Problem:
There is an Oracle application which divides the whole work as front-end and back-end. Both are performing the similar tasks. Front-end is for GUI online processing of small and urgent work;
whereas back-end is for large and normal case settled by Oracle background Jobs.
The system is set up with default value of WORKAREA_SIZE_POLICY = AUTO. From time to time, back-end hits error of ORA-04030, i.e. Operating system process private memory has been exhausted. So the developers decided that they should have a better control of *_AREA_SIZE parameters, for example, by regulating HASH_AREA_SIZE, SORT_AREA_SIZE, they can somehow avoid such error. Hence, they decided to put a:
execute immediate 'alter session set workarea_size_policy = manual';
at the beginning of background Jobs (see Test Code).
For a while, system gets stable and no more ORA-04030 occurs.
Following the progress of development and workload on the system, application gets bigger and bigger (more code too). The consequence is that DBA is obliged to increase shared pool memory with each rollout of new release. For the moment, it is more than 12 GB. However the performance was continuously degraded, probably due to the huge cursor cache and library cache, which overwhelm managing and seeking time for cursors.
By dumping library_cache with:
alter session set events 'immediate trace name library_cache level 15';
One can see frequent CursorDiagnosticsNodes and AgedOutCursorDiagnosticNodes marked as
reason=Optimizer mismatch(12) size=2x216
workarea_size_policy= manual auto
_smm_auto_cost_enabled= false true
which caused enormous cursor reloads and invalids.

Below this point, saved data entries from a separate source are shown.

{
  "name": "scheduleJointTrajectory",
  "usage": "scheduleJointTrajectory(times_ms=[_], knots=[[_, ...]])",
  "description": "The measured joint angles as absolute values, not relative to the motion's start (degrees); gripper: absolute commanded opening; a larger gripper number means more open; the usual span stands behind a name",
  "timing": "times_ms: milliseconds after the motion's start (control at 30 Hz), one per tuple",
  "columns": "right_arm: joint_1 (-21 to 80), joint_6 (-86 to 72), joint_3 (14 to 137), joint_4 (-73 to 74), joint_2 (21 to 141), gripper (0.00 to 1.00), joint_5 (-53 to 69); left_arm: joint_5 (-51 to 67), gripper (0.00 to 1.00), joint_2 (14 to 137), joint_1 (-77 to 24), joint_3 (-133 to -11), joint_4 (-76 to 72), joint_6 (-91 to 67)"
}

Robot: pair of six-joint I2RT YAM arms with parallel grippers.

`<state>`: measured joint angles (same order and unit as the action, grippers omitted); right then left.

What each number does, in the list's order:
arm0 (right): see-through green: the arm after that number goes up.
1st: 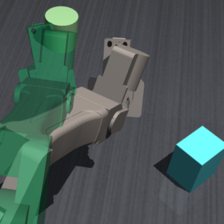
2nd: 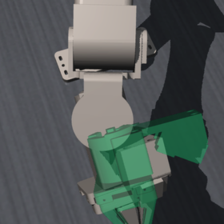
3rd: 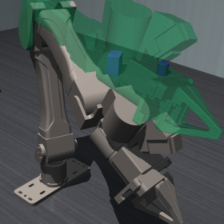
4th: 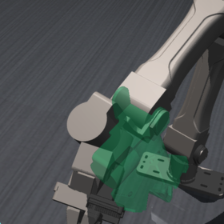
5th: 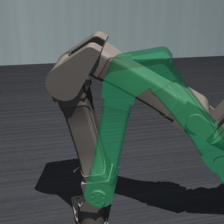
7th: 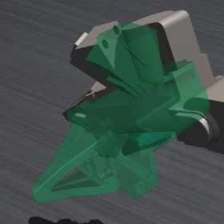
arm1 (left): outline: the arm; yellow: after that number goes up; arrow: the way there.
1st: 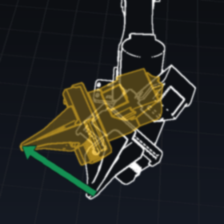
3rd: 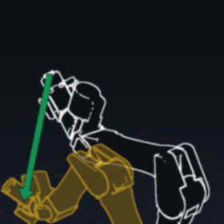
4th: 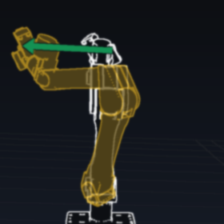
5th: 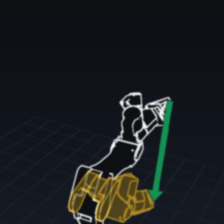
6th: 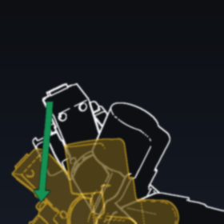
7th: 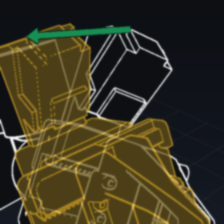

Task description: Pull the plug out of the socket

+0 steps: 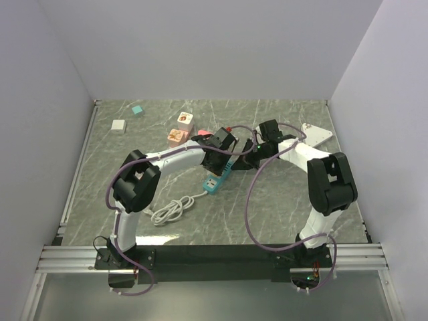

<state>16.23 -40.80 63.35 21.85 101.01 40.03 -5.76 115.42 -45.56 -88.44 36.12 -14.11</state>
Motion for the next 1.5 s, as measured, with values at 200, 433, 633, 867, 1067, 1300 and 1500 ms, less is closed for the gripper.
scheduleJointTrajectory(times_ms=[200, 433, 633, 867, 1067, 1300, 1500], knots=[[16.29, -40.77, 66.7, 21.34, 104.95, 0.0, 41.5, -5.72, 0.0, 115.42, -45.56, -88.44, 36.16, -14.15], [18.39, -41.06, 67.96, 19.64, 110.59, 0.0, 41.85, -5.69, 0.0, 115.42, -45.56, -88.51, 36.25, -14.26], [21.32, -41.56, 67.94, 17.74, 112.64, 0.0, 42.87, -5.65, 0.0, 115.42, -45.56, -88.66, 36.73, -14.37], [21.82, -42.11, 67.85, 17.69, 112.73, 0.0, 41.89, -5.63, 0.0, 115.42, -45.3, -88.86, 37.32, -14.7], [22.81, -42.06, 70.96, 23.0, 113.25, 0.0, 37.98, -5.65, 0.0, 115.42, -45.3, -89.93, 38.7, -15.2], [23.24, -42.13, 73.21, 26.2, 114.19, 0.0, 35.99, -5.5, 0.0, 115.04, -45.32, -96.99, 42.85, -17.17], [23.27, -42.35, 72.95, 25.8, 114.3, 0.0, 36.71, -7.2, 0.0, 112.68, -45.12, -99.02, 46.09, -17.87]])
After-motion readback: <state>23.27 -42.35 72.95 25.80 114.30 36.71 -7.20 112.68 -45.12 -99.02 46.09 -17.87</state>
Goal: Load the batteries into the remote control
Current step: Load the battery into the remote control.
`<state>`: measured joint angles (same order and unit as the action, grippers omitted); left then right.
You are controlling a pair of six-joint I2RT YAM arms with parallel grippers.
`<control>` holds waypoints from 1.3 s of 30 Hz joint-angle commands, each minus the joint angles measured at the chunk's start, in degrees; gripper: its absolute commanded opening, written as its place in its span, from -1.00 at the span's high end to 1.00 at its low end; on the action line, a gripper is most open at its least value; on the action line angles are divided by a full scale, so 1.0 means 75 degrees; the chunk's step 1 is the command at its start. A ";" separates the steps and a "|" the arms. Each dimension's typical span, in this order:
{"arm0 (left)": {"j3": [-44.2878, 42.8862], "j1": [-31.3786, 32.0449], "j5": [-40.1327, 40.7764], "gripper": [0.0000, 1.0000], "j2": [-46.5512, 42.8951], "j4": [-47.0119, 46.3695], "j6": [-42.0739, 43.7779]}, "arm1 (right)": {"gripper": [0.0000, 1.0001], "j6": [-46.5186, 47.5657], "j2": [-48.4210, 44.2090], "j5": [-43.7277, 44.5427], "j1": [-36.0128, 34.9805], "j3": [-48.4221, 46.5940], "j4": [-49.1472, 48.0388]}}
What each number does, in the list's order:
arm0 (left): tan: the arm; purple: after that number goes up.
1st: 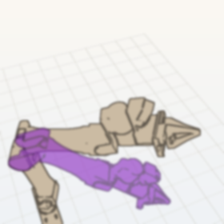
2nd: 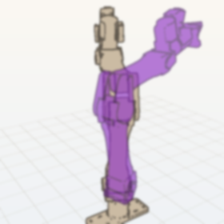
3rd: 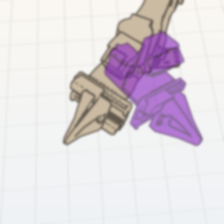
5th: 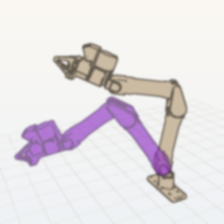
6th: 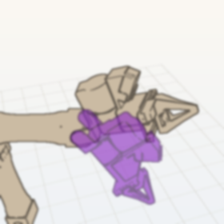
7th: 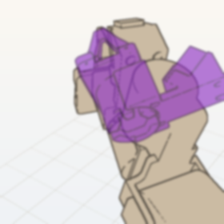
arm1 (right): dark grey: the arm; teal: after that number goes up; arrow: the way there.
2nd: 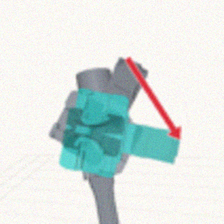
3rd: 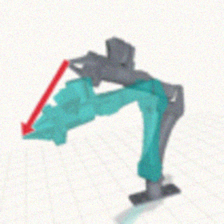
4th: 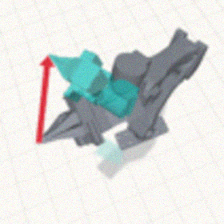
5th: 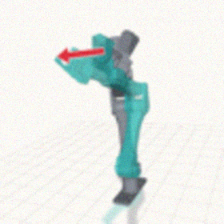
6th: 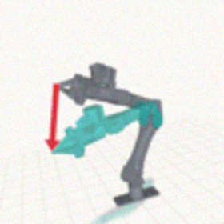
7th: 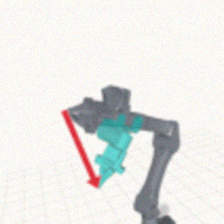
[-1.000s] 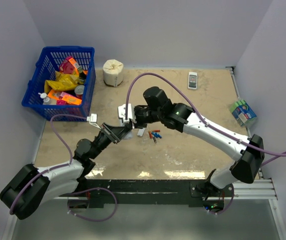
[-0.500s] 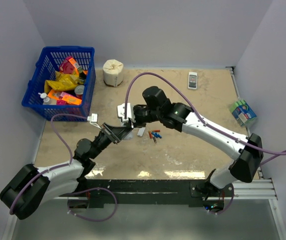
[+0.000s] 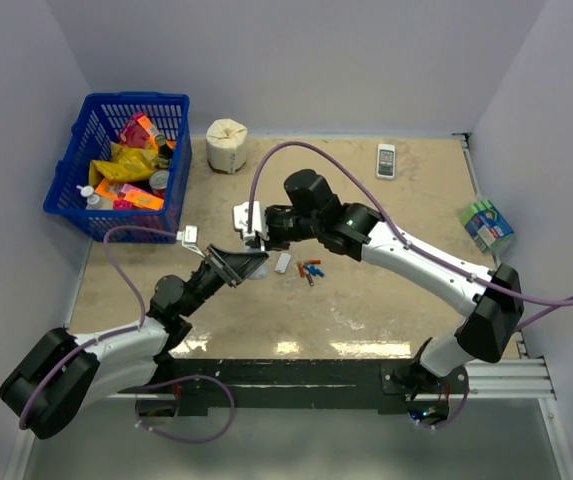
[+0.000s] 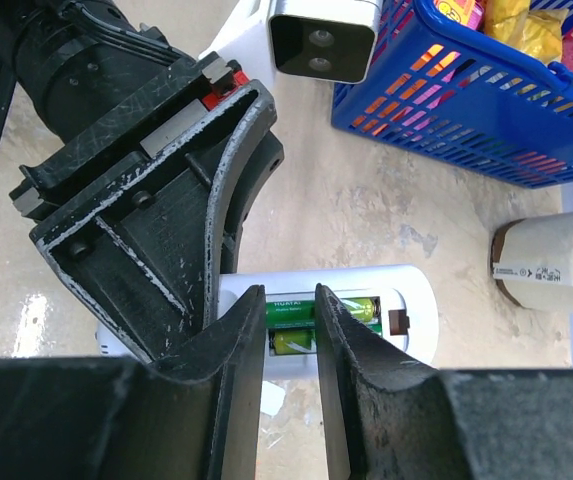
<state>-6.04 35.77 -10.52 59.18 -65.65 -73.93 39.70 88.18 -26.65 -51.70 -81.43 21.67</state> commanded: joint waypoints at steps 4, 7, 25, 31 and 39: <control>-0.0343 0.0036 -0.0273 1.00 -0.0109 -0.0961 0.0224 | 0.46 -0.0079 0.0031 -0.0125 0.0343 -0.0018 -0.0346; -0.0343 0.0036 -0.0343 1.00 -0.0086 -0.1090 0.0213 | 0.49 -0.0091 0.0055 -0.0219 0.0390 0.0029 -0.0405; -0.0507 0.0036 -0.1105 1.00 0.0126 -0.2415 0.0494 | 0.71 -0.0383 0.0290 -0.0746 0.0729 0.0275 -0.0943; -0.0425 0.0047 -0.1058 1.00 0.0149 -0.2485 0.0412 | 0.72 -0.0629 0.0348 -0.0934 0.0823 0.0228 -0.1154; -0.0168 0.0001 -0.0613 1.00 0.0195 -0.1806 -0.0067 | 0.32 -0.1941 0.0196 -0.1298 0.0812 -0.0638 -0.1588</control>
<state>-6.57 35.73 -16.99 61.49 -69.06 -73.08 31.75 90.63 -35.68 -46.41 -81.23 12.49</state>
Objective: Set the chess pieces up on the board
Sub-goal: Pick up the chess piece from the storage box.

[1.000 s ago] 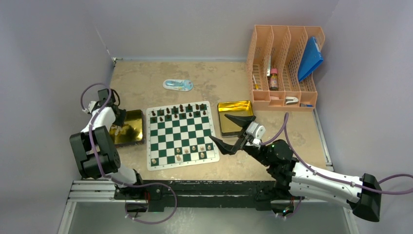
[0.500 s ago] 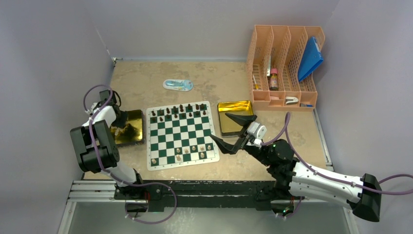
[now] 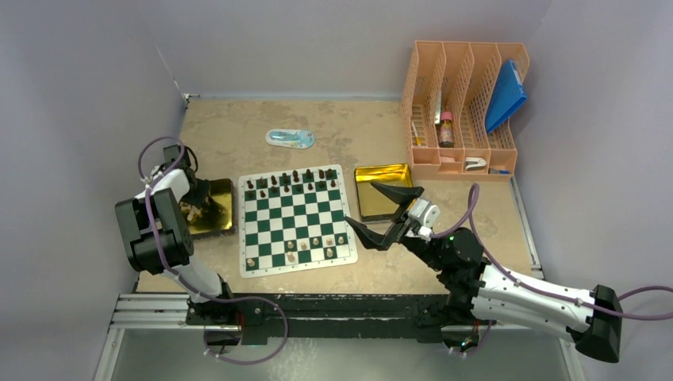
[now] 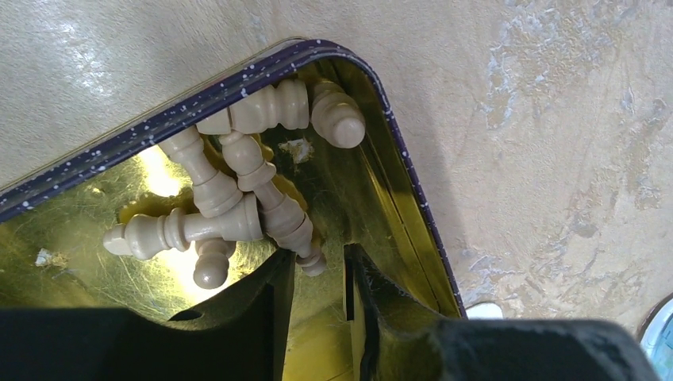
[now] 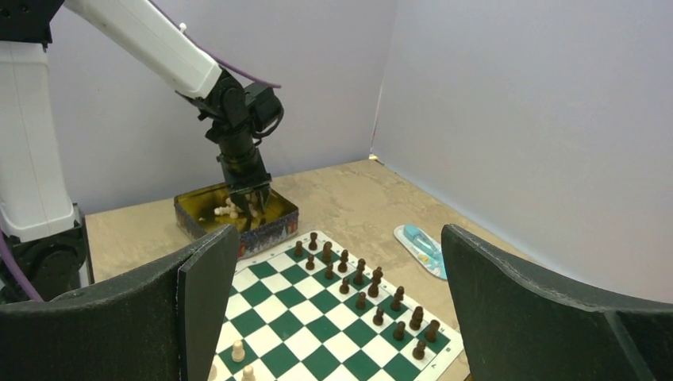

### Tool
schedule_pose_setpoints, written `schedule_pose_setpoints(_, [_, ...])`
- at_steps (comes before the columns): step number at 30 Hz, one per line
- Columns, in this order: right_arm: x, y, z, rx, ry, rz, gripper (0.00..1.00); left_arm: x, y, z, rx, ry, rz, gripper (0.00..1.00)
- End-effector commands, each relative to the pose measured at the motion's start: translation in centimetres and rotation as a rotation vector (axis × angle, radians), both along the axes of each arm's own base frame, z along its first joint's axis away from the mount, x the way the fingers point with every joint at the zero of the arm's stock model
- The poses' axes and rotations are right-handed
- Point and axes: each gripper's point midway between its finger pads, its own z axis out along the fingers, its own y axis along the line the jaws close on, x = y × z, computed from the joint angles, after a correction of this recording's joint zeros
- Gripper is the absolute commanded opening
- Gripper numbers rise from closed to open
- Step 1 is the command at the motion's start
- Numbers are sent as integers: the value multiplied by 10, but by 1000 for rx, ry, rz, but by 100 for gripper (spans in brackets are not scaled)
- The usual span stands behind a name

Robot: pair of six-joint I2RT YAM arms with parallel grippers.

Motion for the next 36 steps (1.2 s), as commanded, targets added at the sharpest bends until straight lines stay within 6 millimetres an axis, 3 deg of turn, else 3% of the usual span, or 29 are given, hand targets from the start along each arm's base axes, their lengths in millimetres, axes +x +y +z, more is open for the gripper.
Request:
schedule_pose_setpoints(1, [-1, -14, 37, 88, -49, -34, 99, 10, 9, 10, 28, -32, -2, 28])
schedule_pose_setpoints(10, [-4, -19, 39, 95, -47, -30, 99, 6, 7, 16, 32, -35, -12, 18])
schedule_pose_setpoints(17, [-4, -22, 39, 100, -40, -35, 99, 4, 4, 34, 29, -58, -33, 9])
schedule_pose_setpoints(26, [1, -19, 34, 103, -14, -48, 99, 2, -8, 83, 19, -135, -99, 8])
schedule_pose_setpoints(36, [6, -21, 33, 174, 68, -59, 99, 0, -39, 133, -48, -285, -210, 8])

And even worse, there are some SGA memory resizing, that means: Shared Pool steals memory from Buffer Cache.
One can check this resizing by (or check AWR - Memory Dynamic Components):
select component, current_size, user_specified_size, oper_count, last_oper_type
from v$memory_dynamic_components;
The output looks like:
COMPONENT CURRENT_SIZE USER_SPECIFIED_SIZE OPER_COUNT LAST_OPER_TYPE
shared pool 2'785'017'856 2'415'919'104 5 GROW
DEFAULT buffer cache 2'936'012'800 3'305'111'552 5 SHRINK
The above says same amount(369'098'752 Bytes) stolen by shared pool from DEFAULT buffer cache (v$sga_resize_ops, v$memory_resize_ops also provide the similar information).
During such operation, the entire system looks jammed. It seems well known by Oracle, so they have designated a new hidden parameter: "_memory_imm_mode_without_autosga" (Allow immediate mode without sga/memory target) to prevent such resizing.
MOS also made a clear claim:
set the parameter _MEMORY_IMM_MODE_WITHOUT_AUTOSGA=false (default is TRUE) in the instance to disable this feature with the consequence that in future an ORA-4031 error would be raised.
alter system set "_memory_imm_mode_without_autosga"=FALSE;
That is also true. Since then the system occasionally hits ORA-04031.
Analysis:
With Oracle 11g Release 2 (11.2.0.2), a new column: REASON is available to reveal the root cause of cursor boost.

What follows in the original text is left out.